* _RECORDS SUPPLIED_:
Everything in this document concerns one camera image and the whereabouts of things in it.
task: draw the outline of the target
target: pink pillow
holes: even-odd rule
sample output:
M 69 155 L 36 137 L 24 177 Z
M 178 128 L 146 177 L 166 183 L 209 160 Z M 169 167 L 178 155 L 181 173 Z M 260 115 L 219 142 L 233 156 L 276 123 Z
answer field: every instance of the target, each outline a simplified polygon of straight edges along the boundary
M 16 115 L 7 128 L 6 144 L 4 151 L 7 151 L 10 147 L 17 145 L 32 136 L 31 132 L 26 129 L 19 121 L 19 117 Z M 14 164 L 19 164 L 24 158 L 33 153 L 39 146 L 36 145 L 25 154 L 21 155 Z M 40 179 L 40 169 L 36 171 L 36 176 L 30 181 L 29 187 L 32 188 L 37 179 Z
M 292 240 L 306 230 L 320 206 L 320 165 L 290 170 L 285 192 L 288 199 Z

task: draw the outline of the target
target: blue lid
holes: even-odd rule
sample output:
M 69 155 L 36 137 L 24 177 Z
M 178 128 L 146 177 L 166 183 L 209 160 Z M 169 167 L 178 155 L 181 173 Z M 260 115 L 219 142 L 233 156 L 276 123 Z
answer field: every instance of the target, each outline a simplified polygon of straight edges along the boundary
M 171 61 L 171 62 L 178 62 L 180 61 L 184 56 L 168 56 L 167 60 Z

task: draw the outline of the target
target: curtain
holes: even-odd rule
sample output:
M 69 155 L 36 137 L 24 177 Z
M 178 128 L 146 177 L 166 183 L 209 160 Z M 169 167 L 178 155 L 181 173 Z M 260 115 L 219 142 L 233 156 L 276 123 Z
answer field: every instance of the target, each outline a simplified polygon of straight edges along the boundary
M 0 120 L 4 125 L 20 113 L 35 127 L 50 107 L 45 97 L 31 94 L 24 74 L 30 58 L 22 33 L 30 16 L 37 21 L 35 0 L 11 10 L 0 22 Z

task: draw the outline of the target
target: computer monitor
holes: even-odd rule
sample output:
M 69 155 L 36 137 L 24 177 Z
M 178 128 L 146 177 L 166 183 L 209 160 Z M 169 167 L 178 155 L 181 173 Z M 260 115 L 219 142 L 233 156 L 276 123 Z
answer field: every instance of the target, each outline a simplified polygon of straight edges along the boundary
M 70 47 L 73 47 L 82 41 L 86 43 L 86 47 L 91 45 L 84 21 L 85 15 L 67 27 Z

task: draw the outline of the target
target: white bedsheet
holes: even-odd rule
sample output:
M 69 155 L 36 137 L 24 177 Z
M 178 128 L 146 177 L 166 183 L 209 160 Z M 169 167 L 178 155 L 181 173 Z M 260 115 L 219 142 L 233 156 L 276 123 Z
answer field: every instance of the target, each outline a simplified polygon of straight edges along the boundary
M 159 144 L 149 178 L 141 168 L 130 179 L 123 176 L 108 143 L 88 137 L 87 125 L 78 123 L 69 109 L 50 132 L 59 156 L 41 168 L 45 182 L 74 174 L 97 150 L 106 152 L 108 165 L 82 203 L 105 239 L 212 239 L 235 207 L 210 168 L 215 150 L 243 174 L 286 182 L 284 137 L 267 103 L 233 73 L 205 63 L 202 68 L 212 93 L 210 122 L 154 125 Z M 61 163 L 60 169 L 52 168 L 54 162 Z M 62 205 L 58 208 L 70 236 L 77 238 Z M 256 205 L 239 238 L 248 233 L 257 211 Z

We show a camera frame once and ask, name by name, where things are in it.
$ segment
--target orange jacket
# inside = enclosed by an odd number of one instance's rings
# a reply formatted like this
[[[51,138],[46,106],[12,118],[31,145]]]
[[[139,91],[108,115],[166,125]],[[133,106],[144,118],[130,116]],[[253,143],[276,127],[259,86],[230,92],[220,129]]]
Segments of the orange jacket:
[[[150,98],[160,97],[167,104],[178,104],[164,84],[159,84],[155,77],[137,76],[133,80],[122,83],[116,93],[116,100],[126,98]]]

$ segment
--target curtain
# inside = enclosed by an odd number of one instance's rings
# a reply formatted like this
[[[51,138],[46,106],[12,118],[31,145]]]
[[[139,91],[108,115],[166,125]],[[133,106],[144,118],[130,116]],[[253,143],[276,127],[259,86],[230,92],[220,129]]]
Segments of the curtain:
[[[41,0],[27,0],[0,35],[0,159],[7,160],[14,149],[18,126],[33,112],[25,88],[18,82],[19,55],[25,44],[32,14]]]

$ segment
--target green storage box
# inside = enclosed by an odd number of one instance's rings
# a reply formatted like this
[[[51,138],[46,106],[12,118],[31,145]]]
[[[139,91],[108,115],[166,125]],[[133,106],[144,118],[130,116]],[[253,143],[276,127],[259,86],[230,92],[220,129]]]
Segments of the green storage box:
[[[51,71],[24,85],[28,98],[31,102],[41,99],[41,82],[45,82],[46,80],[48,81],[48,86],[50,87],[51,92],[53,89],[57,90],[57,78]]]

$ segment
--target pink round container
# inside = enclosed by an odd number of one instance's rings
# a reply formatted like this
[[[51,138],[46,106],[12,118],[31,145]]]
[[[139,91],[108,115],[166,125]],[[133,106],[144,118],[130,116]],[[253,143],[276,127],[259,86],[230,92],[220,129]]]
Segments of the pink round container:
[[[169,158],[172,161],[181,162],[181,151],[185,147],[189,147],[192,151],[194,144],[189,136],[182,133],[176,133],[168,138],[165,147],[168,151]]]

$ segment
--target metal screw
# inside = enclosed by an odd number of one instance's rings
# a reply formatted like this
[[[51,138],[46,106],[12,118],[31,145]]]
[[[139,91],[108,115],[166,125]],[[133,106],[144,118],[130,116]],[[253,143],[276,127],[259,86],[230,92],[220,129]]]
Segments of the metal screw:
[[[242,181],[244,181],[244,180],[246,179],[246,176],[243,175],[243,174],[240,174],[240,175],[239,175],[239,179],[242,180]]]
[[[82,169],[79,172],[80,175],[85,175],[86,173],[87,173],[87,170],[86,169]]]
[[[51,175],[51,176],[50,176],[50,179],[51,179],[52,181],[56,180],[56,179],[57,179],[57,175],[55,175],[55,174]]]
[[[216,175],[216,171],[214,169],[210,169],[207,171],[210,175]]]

* * *

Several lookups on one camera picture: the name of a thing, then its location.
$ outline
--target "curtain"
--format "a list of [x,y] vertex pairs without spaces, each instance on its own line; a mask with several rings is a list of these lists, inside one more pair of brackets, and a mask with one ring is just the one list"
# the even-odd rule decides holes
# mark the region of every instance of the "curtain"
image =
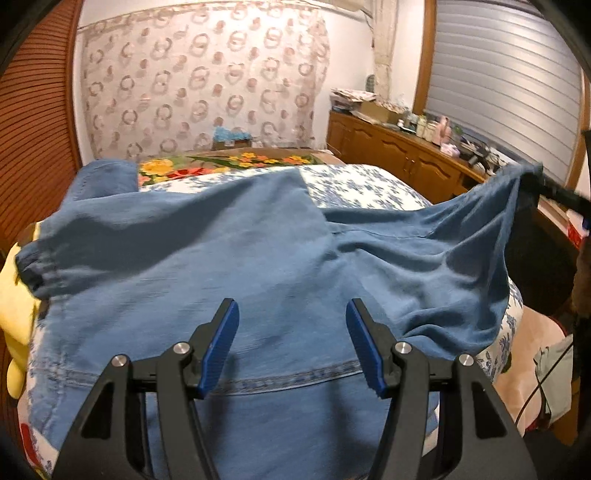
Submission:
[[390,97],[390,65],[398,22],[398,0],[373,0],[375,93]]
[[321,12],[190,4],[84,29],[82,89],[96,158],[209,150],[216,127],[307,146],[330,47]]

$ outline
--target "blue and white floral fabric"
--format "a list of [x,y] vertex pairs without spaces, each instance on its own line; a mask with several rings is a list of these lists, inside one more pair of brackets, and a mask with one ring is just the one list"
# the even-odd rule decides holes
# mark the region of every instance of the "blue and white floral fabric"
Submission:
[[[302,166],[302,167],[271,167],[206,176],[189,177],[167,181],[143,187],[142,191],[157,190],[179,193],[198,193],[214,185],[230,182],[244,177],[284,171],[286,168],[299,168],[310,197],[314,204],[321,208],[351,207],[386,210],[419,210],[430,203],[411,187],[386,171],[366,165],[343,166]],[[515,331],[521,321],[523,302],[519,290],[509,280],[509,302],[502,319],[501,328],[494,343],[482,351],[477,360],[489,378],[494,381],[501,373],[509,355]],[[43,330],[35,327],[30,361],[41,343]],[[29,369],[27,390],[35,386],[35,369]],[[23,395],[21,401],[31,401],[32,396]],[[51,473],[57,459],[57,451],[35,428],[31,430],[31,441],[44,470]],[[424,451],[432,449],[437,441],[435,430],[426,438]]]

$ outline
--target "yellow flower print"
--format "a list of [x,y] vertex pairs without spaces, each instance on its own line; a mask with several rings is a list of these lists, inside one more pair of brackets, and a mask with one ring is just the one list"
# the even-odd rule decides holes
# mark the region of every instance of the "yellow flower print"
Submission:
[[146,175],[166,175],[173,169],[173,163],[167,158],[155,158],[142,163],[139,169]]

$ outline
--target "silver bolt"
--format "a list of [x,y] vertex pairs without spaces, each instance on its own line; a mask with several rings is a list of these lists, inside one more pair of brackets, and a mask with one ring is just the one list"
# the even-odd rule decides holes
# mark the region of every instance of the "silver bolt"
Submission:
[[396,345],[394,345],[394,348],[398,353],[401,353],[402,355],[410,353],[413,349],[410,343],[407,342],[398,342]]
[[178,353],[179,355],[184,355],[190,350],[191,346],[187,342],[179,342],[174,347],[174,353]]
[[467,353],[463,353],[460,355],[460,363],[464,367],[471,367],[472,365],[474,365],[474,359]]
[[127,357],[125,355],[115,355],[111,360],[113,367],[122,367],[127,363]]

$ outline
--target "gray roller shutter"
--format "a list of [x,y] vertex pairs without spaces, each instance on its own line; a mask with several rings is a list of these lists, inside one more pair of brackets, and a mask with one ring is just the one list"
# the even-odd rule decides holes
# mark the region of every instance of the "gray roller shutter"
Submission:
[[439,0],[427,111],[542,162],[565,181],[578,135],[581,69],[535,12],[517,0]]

--

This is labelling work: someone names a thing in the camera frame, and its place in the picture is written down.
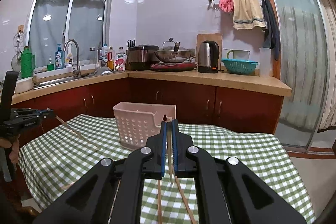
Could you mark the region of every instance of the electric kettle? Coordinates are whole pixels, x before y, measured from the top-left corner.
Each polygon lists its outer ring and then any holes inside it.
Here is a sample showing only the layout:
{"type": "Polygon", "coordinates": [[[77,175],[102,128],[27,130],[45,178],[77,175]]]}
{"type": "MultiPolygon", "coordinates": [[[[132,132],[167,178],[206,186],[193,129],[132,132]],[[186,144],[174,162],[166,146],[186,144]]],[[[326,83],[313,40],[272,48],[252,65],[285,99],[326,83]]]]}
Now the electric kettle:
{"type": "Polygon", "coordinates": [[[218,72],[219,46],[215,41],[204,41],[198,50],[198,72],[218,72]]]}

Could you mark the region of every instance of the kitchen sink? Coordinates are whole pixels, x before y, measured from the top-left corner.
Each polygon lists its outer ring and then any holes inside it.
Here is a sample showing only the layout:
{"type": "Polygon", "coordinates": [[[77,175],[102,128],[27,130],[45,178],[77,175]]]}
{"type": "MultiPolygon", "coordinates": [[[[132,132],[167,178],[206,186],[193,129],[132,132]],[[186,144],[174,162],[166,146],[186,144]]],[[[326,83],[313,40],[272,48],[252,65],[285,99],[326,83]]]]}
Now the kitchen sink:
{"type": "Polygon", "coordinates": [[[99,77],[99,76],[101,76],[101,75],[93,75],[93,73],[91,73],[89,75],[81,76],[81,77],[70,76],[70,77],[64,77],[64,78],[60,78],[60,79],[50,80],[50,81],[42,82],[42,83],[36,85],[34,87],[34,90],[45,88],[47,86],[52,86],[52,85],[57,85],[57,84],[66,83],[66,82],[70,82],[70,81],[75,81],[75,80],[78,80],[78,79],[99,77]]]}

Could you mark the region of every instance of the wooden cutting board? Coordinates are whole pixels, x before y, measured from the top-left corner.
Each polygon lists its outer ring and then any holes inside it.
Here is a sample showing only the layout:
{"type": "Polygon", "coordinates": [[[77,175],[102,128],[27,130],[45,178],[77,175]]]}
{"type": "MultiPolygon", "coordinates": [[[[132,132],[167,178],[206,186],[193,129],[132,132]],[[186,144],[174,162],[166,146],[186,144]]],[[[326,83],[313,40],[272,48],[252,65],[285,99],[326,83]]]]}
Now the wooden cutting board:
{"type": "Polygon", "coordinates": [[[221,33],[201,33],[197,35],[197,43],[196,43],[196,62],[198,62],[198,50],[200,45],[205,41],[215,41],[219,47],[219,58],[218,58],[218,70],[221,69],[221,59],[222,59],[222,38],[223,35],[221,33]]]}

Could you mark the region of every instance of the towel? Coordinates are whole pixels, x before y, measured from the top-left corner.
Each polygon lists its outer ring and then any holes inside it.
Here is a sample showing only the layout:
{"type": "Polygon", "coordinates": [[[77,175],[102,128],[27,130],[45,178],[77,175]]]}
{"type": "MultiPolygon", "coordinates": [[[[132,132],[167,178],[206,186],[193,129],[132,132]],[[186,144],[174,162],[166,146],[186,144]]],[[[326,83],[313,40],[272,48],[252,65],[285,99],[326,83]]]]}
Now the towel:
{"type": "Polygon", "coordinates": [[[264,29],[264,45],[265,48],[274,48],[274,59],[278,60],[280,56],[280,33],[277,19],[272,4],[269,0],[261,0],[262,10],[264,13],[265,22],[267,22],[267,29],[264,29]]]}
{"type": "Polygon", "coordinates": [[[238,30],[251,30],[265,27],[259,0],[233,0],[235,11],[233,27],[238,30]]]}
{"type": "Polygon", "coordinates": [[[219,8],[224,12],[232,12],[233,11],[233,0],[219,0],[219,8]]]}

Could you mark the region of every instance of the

* _WHAT THE TASK REQUIRES_: The lines to copy are those above that contain "floral".

* _ANSWER SPACE_:
--target "blue and white floral fabric"
# mark the region of every instance of the "blue and white floral fabric"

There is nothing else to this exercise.